=== Description of the task ===
Your answer should give again, exactly, the lines from the beginning of the entries below through the line containing "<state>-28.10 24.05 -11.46". It must contain no pictures.

BEGIN Data in this exercise

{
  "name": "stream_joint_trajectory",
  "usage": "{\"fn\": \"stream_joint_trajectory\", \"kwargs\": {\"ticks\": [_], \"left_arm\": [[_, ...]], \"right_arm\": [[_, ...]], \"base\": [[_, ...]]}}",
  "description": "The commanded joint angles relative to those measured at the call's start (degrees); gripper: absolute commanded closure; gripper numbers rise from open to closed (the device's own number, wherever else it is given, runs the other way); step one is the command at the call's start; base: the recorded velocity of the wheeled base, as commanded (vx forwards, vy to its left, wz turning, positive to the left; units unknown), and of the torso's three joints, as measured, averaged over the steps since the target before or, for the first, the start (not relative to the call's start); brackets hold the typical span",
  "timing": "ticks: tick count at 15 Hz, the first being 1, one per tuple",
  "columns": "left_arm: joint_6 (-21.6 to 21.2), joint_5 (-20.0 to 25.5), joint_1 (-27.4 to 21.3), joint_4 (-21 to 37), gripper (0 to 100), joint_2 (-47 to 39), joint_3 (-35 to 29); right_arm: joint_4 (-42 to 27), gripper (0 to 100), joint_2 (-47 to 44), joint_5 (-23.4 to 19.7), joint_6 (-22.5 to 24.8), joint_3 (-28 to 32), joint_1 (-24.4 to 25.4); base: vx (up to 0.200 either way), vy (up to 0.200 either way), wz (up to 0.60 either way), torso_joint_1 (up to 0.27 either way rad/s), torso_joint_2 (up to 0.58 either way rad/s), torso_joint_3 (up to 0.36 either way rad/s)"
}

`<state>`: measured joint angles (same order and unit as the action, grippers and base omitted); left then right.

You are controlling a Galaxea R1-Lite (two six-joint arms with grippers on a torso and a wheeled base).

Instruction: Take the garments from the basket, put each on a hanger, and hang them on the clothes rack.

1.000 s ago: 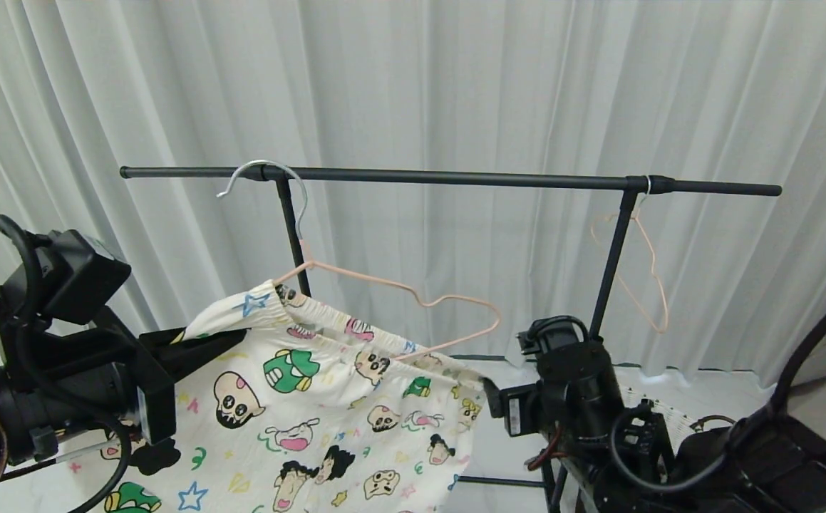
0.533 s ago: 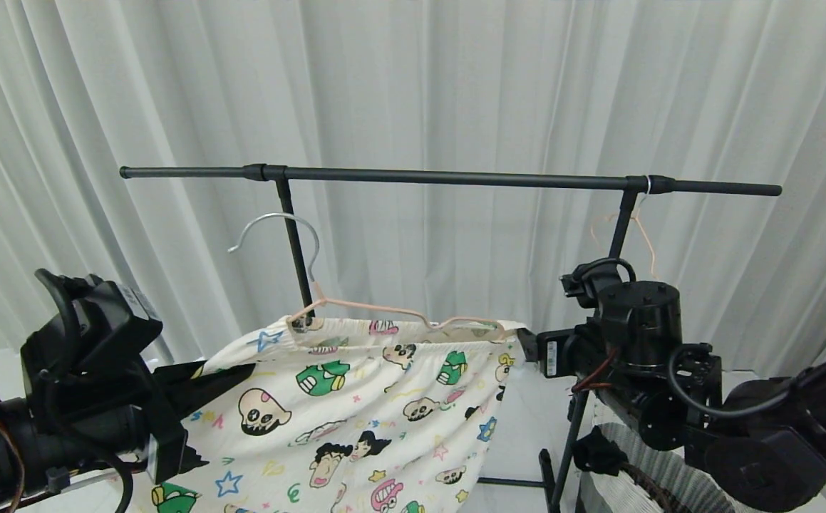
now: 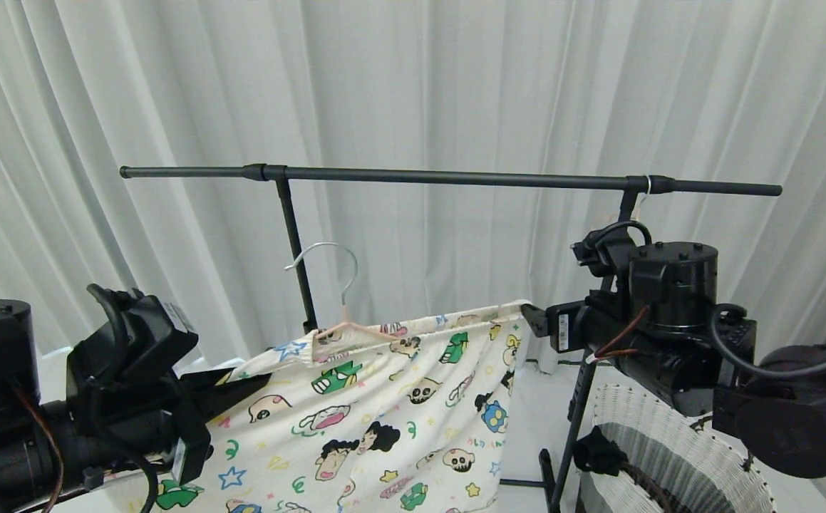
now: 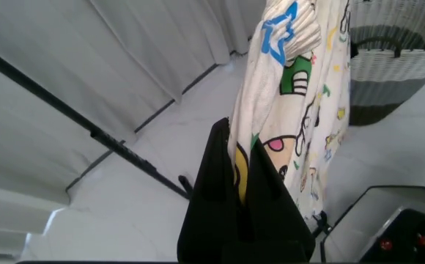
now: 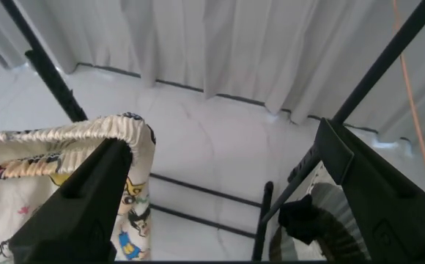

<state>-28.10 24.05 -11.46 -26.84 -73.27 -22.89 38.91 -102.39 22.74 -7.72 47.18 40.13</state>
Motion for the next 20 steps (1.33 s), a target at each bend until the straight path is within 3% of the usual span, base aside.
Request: {"fn": "stream_joint_trajectory", "kwargs": {"ticks": [1, 4, 7, 9, 12, 13, 17, 20], "left_arm": [[1.56, -1.90, 0.30, -0.05, 100, -1.79, 0.31], [10.08, -11.40, -0.05, -0.93, 100, -6.10, -3.47], [11.05, -11.66, -1.02, -6.82, 100, -8.12, -3.91], [11.66, -11.57, -3.57, -9.46, 100, -7.77, -3.39], [12.02, -11.57, -7.17, -12.62, 100, -7.24, -2.59], [12.02, -11.48, -9.99, -16.05, 100, -6.98, -0.66], [11.49, -9.64, -16.58, -21.23, 100, -5.92, 4.35], [6.48, -8.67, -19.48, -21.50, 100, -4.61, 4.44]], "right_arm": [[-1.91, 0, 3.25, -1.82, 2.09, 0.99, 0.65], [-9.21, 0, 10.81, -7.27, 5.70, 1.43, 5.22], [-13.60, 0, 15.46, -7.27, 6.93, 0.63, 14.18], [-16.15, 0, 17.66, -7.35, 7.63, -1.83, 17.52], [-20.10, 0, 20.12, -10.34, 8.77, -2.53, 17.52], [-24.85, 0, 22.14, -14.12, 10.27, -1.56, 16.38], [-31.79, 0, 22.58, -25.46, 21.60, 2.66, 9.97], [-34.96, 0, 18.98, -29.15, 24.24, 8.11, 9.79]], "base": [[0.000, 0.000, 0.00, 0.000, 0.00, 0.000], [0.000, 0.000, 0.00, 0.000, 0.00, 0.000], [0.000, 0.000, 0.00, 0.000, 0.00, 0.000], [0.000, 0.000, 0.00, 0.000, 0.00, 0.000], [0.000, 0.000, 0.00, 0.000, 0.00, 0.000], [0.000, 0.000, 0.00, 0.000, 0.00, 0.000], [0.000, 0.000, 0.00, 0.000, 0.00, 0.000], [0.000, 0.000, 0.00, 0.000, 0.00, 0.000]]}}
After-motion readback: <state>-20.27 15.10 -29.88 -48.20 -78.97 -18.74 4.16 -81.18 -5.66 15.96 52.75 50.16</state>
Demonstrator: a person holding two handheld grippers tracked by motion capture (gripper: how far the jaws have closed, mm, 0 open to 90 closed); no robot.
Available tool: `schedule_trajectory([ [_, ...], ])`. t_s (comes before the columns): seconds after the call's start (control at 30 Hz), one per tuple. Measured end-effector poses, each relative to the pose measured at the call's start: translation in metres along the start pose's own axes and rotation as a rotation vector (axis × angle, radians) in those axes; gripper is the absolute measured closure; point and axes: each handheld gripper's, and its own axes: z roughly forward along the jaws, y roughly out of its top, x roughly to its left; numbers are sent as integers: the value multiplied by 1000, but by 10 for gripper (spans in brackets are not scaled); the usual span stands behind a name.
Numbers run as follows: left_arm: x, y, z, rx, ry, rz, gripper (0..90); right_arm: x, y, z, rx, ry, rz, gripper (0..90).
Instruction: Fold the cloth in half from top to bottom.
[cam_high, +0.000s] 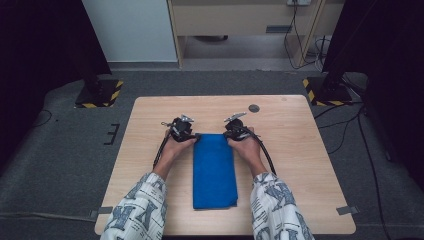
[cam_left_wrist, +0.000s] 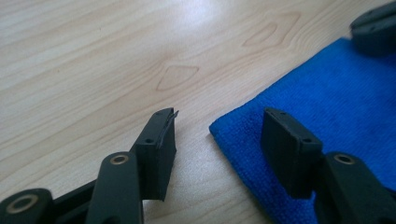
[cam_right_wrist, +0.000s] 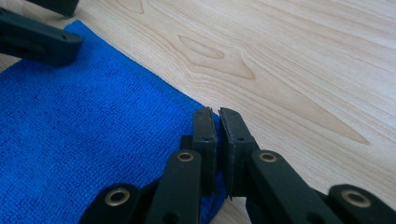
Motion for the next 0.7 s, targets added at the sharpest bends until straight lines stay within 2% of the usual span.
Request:
schedule_trajectory([
  [0.1,-3,1,1,0,4,8,481,-1,-1,0,-4,6,13,860],
  [0.13,-4,1,0,-3,-3,18,516,-1,-1,0,-10,10,17,861],
  [0.27,-8,-2,-2,-15,-24,12,671,-2,-4,-1,-24,20,40,872],
  [0.43,-15,-1,-2,-12,-34,22,828,-2,-5,-3,-33,25,36,877],
  [0.57,-16,1,-6,-20,-44,18,861,-4,-4,-9,-53,28,35,879],
  [0.7,-20,7,-17,-54,-38,22,866,-5,-3,-19,-79,33,43,879],
])
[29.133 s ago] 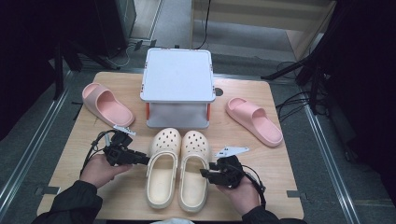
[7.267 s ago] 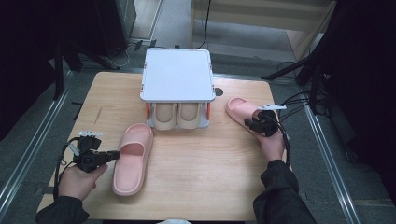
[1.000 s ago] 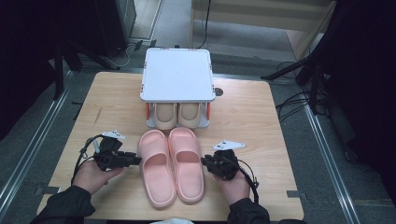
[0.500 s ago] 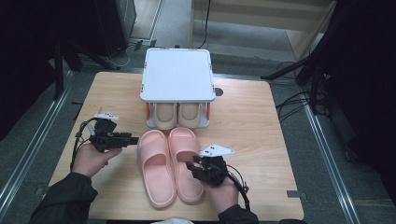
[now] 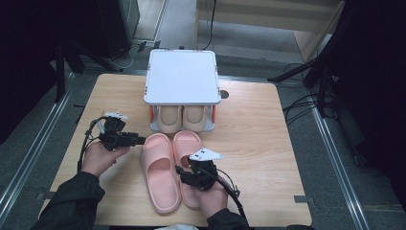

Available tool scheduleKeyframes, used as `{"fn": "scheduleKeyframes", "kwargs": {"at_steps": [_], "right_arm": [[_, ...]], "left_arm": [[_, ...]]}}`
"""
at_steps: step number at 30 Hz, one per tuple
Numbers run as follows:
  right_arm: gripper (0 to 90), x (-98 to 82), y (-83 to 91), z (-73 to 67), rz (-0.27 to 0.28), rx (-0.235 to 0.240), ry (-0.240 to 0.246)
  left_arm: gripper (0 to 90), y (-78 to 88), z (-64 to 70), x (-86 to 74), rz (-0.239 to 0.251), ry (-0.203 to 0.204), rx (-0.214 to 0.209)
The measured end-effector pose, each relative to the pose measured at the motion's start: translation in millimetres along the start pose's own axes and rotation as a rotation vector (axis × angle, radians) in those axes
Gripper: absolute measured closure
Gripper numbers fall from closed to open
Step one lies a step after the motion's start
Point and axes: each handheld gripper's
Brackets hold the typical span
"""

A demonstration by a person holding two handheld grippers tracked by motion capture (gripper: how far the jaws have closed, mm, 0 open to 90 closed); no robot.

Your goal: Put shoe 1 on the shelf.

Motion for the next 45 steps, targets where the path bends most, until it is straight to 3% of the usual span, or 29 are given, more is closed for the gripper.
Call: {"fn": "scheduleKeyframes", "kwargs": {"at_steps": [8, 16, 25, 31, 38, 45], "right_arm": [[37.6, 7.1, -19.3, -12.5, 0.0, -0.007, -0.025], [38.2, 15.5, -35.7, -17.4, -0.013, -0.068, -0.057], [51.0, 19.2, -39.4, -19.9, -0.019, -0.126, -0.056], [69.3, 19.5, -35.1, -16.2, -0.032, -0.133, -0.056], [73.8, 19.7, -31.4, -13.3, -0.04, -0.112, -0.072], [76.2, 21.1, -25.9, -13.5, -0.056, -0.101, -0.04]], "left_arm": [[52.7, 5.1, -3.3, -4.8, 0.027, 0.026, -0.01], [52.8, 8.4, -9.3, -5.8, 0.036, 0.049, -0.016], [52.9, 10.9, -12.3, -6.6, 0.046, 0.061, -0.015], [53.2, 12.7, -15.6, -7.3, 0.053, 0.074, -0.013], [53.6, 13.8, -16.8, -7.5, 0.059, 0.078, -0.013], [53.7, 14.3, -17.6, -7.6, 0.061, 0.08, -0.014]]}}
Point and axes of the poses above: each handheld gripper's, and its own axes: y roughly backward along the jaws, x roughly out of its top, z roughly to its right, and after that the axes turned 7 degrees about y, right-handed
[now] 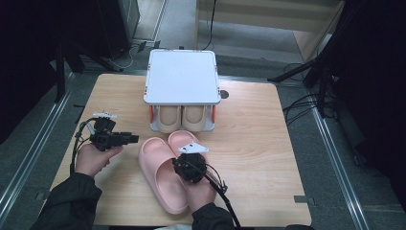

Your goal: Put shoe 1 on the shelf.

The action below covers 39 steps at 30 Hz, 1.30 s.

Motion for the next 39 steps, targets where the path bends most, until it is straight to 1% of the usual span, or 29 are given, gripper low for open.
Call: {"fn": "scheduleKeyframes", "kwargs": {"at_steps": [5, 7, 9, 13, 16, 18, 19, 22, 25, 27, 30, 35, 39], "right_arm": [[76.7, 1.7, 8.1, 4.3, 0.015, 0.021, 0.022], [76.6, 2.1, 11.7, 6.9, 0.011, 0.038, 0.034], [76.6, 2.1, 15.2, 9.9, -0.004, 0.062, 0.051], [76.6, 2.9, 25.7, 16.8, -0.018, 0.079, 0.08], [76.6, 5.7, 35.6, 24.1, -0.016, 0.112, 0.099], [76.5, 7.1, 42.0, 29.2, -0.017, 0.136, 0.121], [76.5, 7.3, 45.2, 31.5, -0.013, 0.138, 0.123], [76.5, 8.1, 55.2, 39.3, -0.013, 0.143, 0.156], [76.5, 9.3, 65.2, 48.8, -0.009, 0.174, 0.169], [76.5, 10.9, 70.7, 54.4, -0.01, 0.186, 0.188], [76.4, 13.9, 78.5, 60.8, -0.017, 0.184, 0.224], [76.4, 20.0, 90.8, 74.2, -0.02, 0.207, 0.248], [76.4, 27.6, 100.6, 84.1, -0.013, 0.245, 0.236]], "left_arm": [[53.7, 0.3, -0.5, -0.2, -0.003, 0.001, 0.001], [53.8, 1.0, -1.0, -0.1, -0.002, -0.001, 0.001], [53.7, 1.5, -1.4, -0.3, -0.001, -0.002, 0.004], [53.7, 2.1, -1.7, -0.4, 0.0, 0.004, 0.0], [53.7, 2.6, -1.7, -0.3, 0.004, 0.002, 0.003], [53.7, 2.7, -1.6, -0.3, 0.003, 0.002, 0.004], [53.7, 2.8, -1.3, -0.4, 0.004, 0.0, 0.005], [53.7, 3.2, -0.4, -0.5, 0.002, -0.011, 0.008], [53.7, 3.2, 0.4, -0.4, 0.001, -0.011, 0.006], [53.6, 3.2, 0.9, -0.3, -0.002, -0.014, 0.005], [53.6, 3.5, 1.6, -0.5, -0.004, -0.022, 0.004], [53.5, 3.2, 3.5, -0.8, -0.011, -0.028, 0.002], [53.3, 3.2, 5.5, -0.8, -0.012, -0.034, 0.001]]}}
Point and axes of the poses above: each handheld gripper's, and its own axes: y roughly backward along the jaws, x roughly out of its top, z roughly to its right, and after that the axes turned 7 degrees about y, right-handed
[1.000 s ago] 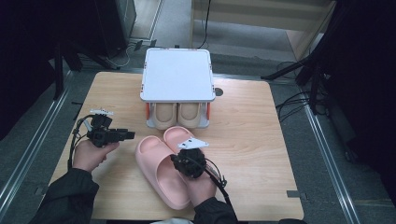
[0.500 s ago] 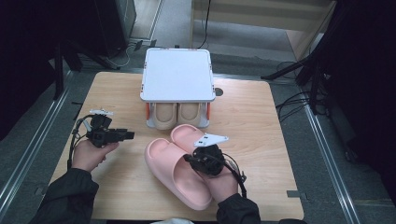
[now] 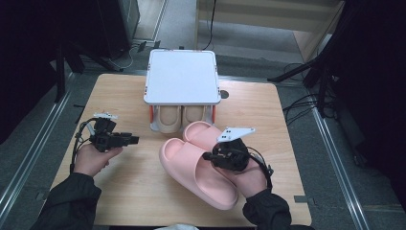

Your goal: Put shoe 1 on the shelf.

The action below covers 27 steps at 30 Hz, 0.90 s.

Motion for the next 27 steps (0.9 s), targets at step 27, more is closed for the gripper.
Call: {"fn": "scheduleKeyframes", "kwargs": {"at_steps": [27], "right_arm": [[76.3, 61.8, 62.6, 42.7, 0.034, 0.042, 0.029]], "left_arm": [[51.7, 5.0, 2.8, -1.3, -0.003, -0.024, 0.0]]}}
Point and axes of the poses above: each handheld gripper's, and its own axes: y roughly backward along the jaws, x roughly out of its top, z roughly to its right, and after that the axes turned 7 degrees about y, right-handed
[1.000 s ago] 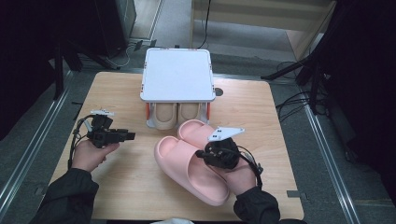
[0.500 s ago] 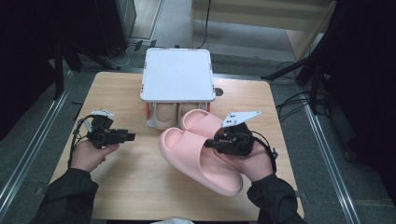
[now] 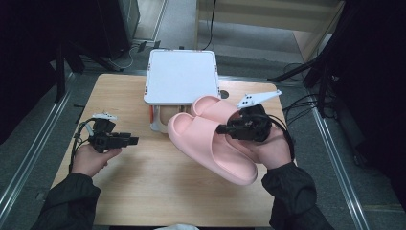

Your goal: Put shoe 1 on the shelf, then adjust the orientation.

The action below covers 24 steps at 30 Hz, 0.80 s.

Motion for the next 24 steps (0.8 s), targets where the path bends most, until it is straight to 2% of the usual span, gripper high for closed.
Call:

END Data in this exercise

=== Response box ===
{
  "name": "stream_joint_trajectory",
  "usage": "{\"fn\": \"stream_joint_trajectory\", \"kwargs\": {\"ticks\": [_], \"left_arm\": [[_, ...]], \"right_arm\": [[_, ...]], \"base\": [[_, ...]]}}",
  "description": "The commanded joint angles relative to those measured at the call's start (degrees); gripper: absolute commanded closure; gripper numbers rise from open to closed (the device's own number, wherever else it is given, runs the other way); step one is the command at the call's start; base: the recorded velocity of the wheeled base, as commanded (vx forwards, vy to its left, wz turning, positive to the left; units unknown), and of the torso's three joints, as measured, averaged over the steps since the target before or, for the first, the start (not relative to the call's start); brackets hold the typical span",
  "timing": "ticks: tick count at 15 Hz, the first being 1, one per tuple",
  "columns": "left_arm: joint_6 (-21.6 to 21.2), joint_5 (-20.0 to 25.5), joint_1 (-27.4 to 21.3), joint_4 (-21 to 37), gripper (0 to 100), joint_2 (-47 to 39), joint_3 (-35 to 29); right_arm: joint_4 (-42 to 27), gripper (0 to 100), joint_2 (-47 to 44), joint_5 (-23.4 to 19.7), joint_6 (-22.5 to 24.8), joint_3 (-28 to 32), joint_1 (-24.4 to 25.4); base: vx (up to 0.200 either way), vy (up to 0.200 either way), wz (up to 0.60 either way), torso_joint_1 (up to 0.27 either way rad/s), torso_joint_2 (up to 0.58 either way rad/s), torso_joint_3 (up to 0.36 either way rad/s)"
}

`<state>`: measured joint angles (same order and unit as the action, grippers and base omitted); left then right.

You are controlling a Galaxea R1-Lite (two six-joint arms with grippers on a torso and a wheeled base).

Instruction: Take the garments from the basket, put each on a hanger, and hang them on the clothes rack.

1.000 s ago: 
0.533 s ago: 
now: 
now: 
now: 

<state>-28.10 24.05 -11.46 -26.84 -73.27 -22.89 38.91 -102.39 22.74 -7.72 47.18 40.13</state>

The complete answer has now been given.